Summary
Horne and Adali focus on the problem of fake news and how its contents differ from real news with an analysis of three different data sets. Previous work has been focused on the issue of how fake news spreads in networks and the two researchers take a new approach and investigate the content-specific differences: style and complexity among others. The researchers conducted an ANOVA test and a Wilcoxon rank sum test to compare statistics for different metrics such as all caps, swear words, pronouns, and also used a support vector machine for classification of fake vs real, satire vs real, and satire vs fake of news articles.
Reflection
This paper was an interesting read, and incredibly relevant given today’s technology that facilitates instantaneous news alerts through mobile and other handheld devices. What was surprising to me was that the researchers offered additional insights beyond the data itself, unlike the previous article. The paper notes that its main findings, that real news and fake news target people differently (real news connects with readers based on arguments while fake news connects with readers based on heuristics), can be explained by the Elaboration Likelihood Model theory. This is an interesting idea, and something that is mentioned for a brief moment in the paper but is something that may contribute to the spread of fake news is echo chambers. If all news comes from biased and un-objective sources, people most likely have a harder time of discerning actual real news from fake news.People can be incredibly trusting towards news sources that their friends and family listen to, so this creates an issue where objectively fake news becomes real news and vice versa and any contradictions are then deemed as fake news.

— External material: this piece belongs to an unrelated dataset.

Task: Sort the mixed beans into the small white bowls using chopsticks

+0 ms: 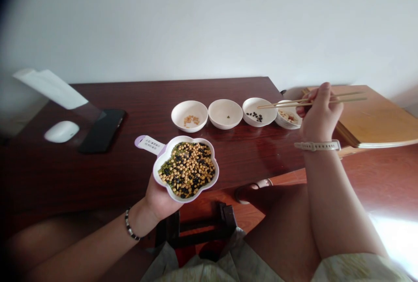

Another interesting point that is raised in the paper is that classification for satire vs fake news has a much lower classification accuracy with the support vector machine used than for satire vs real news. On Reddit, there is a sub-reddit called “AteTheOnion” which contains screenshots of people on social media who respond to articles without realizing the articles are satire and it would be interesting to analyze the contents of articles referenced in that sub-reddit to see where audiences incorrectly classified news to better determine why exactly the misclassification between satire and real news occurred.To a careful reader, satire should be clear just by examining the headline (does this make sense logically, could this be a joke; these are relevant questions for media literacy and engaging with online media) but to me there are so many factors as to why people may be susceptible to interpreting satire and fake news as real news that it would be hard to classify whether a person will interpret a new news article as fake news/satire as real news.
Additional Questions
- Given what we know about the typical headline and overall structure of fake news, can we automate generation of fake news articles that are believable?
- Based on the previous paper, how does audience perception differ for real news vs fake news in terms of Twitter tweets, favorites, or other metrics?
- Given a person’s reading history can we reliably predict how susceptible they are to incorrectly classifying an article as real, fake, or satire?